> **THE DATA**
↓↓↓

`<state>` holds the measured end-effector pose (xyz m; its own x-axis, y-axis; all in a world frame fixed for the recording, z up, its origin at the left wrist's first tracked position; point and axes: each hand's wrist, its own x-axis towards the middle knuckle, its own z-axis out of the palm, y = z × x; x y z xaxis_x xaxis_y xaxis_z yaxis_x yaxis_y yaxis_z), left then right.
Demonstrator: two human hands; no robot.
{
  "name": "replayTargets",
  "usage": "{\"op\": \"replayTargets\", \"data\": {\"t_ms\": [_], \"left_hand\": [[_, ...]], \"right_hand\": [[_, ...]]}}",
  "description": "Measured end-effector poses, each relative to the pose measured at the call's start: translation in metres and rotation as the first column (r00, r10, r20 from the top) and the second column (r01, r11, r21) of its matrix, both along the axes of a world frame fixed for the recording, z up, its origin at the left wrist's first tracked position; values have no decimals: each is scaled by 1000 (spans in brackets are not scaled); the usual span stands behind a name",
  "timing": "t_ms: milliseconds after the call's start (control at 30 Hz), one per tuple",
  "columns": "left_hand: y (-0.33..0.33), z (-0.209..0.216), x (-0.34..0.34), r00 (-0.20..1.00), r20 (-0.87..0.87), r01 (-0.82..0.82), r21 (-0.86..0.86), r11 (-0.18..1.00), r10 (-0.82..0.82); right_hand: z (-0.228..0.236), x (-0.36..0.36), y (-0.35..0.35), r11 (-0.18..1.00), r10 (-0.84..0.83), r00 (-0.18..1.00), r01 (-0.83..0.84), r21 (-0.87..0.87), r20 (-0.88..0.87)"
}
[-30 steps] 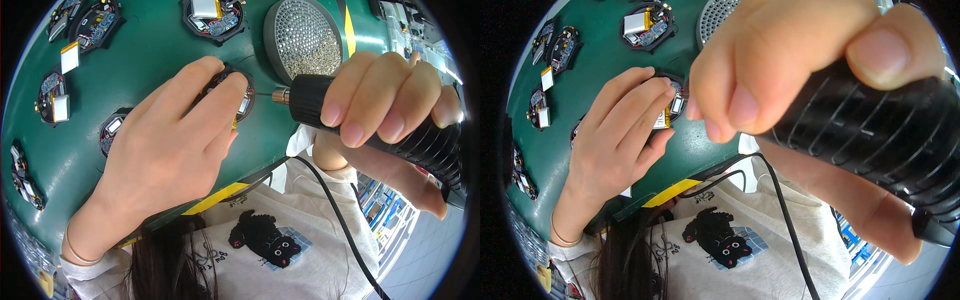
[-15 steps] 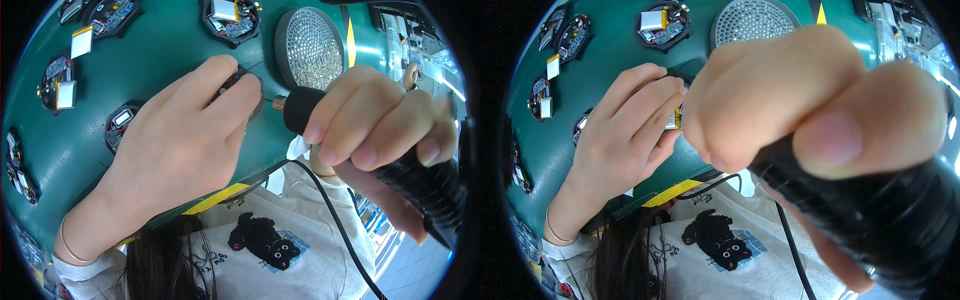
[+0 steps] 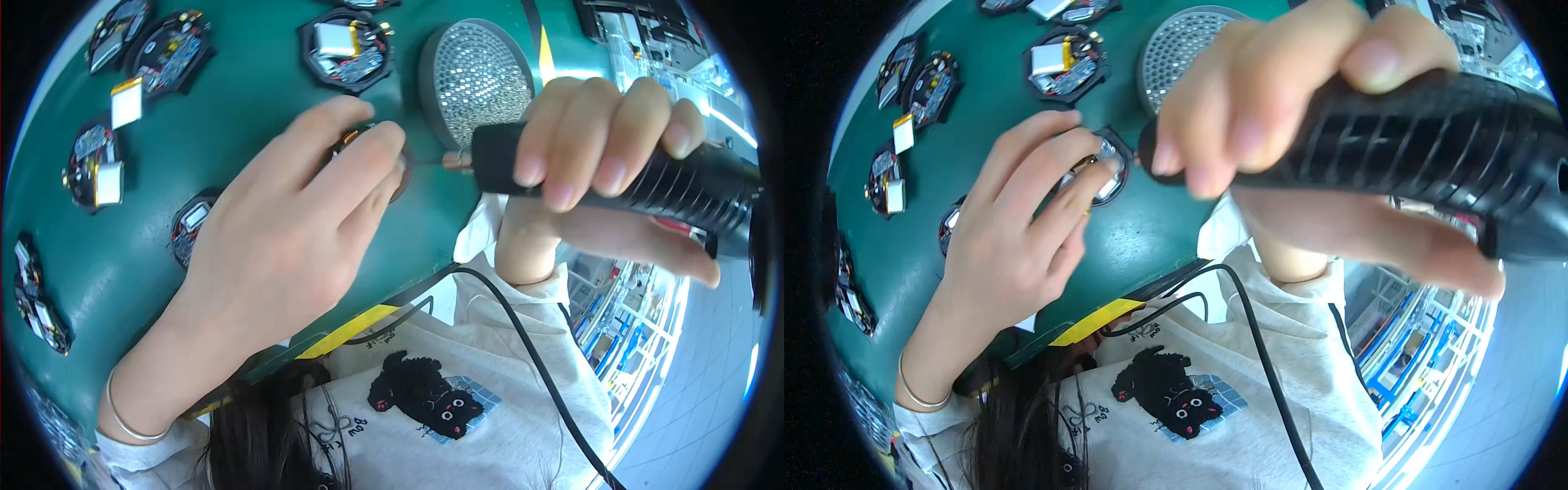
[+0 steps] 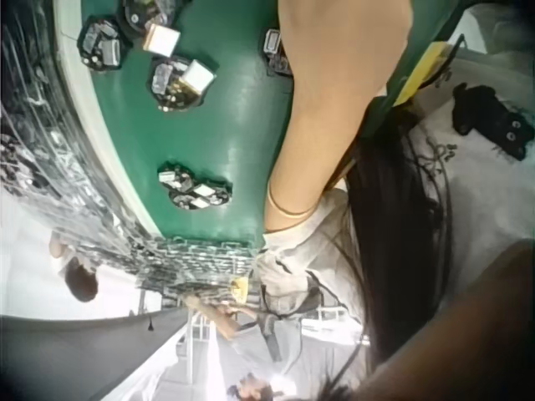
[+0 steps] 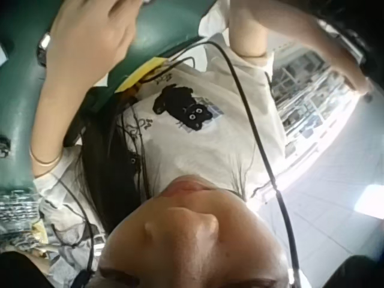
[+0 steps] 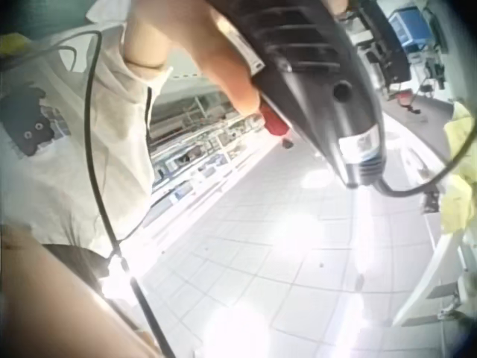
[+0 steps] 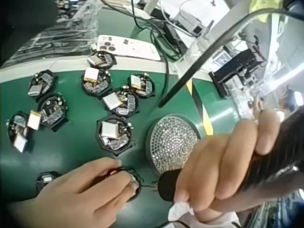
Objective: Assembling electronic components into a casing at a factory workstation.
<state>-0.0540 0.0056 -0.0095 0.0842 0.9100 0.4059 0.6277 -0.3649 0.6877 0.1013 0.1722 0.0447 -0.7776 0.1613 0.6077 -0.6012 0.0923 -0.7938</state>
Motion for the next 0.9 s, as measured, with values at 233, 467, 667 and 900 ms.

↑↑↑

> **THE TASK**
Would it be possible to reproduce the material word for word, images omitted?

> **ANSWER**
`<state>` holds the measured end-effector pose (xyz m; its own x-axis, y-axis; all in a world frame fixed for the recording, z up, its origin at the left wrist's first tracked position; point and axes: each hand's wrist, its own x-axis towards the middle knuckle, its own z-axis out of the palm, y = z × x; x y z xaxis_x xaxis_y xaxis_z yaxis_x yaxis_y yaxis_z), left then right.
Demonstrator: two human hands; no robot.
{
  "name": "replayTargets",
  "usage": "{\"op\": \"replayTargets\", \"data\": {\"t_ms\": [_], \"left_hand\": [[_, ...]], \"right_hand\": [[_, ...]]}}",
  "description": "Measured end-effector poses, each relative to the pose measured at the call's start: translation in metres and rotation as the first column (r00, r10, r20 from the top) and the second column (r01, r11, r21) of its matrix, both along the axes of a world frame fixed for the recording, z up, its origin at the left wrist's first tracked position; values have no decimals: each is scaled by 1000 (spans in brackets are not scaled); the usual span stands behind a name",
  "timing": "t_ms: milliseconds after the call's start (control at 30 Hz), one per tuple",
  "columns": "left_hand: y (-0.33..0.33), z (-0.209..0.216), x (-0.34..0.34), r00 (-0.20..1.00), r20 (-0.87..0.87), r01 (-0.82..0.82), r21 (-0.86..0.86), r11 (-0.18..1.00), r10 (-0.82..0.82); right_hand: z (-0.228..0.236), x (-0.36..0.36), y (-0.35..0.35), r11 (-0.18..1.00), r10 (-0.84..0.83), r00 (-0.18..1.00), r01 (-0.83..0.84), r21 (-0.87..0.87), r20 (-0.88..0.87)"
}
[-30 steps] 
[-15 steps] 
[+0 steps] 
[+0 steps] 
[+0 steps] 
[+0 steps] 
[+0 steps] 
Objective: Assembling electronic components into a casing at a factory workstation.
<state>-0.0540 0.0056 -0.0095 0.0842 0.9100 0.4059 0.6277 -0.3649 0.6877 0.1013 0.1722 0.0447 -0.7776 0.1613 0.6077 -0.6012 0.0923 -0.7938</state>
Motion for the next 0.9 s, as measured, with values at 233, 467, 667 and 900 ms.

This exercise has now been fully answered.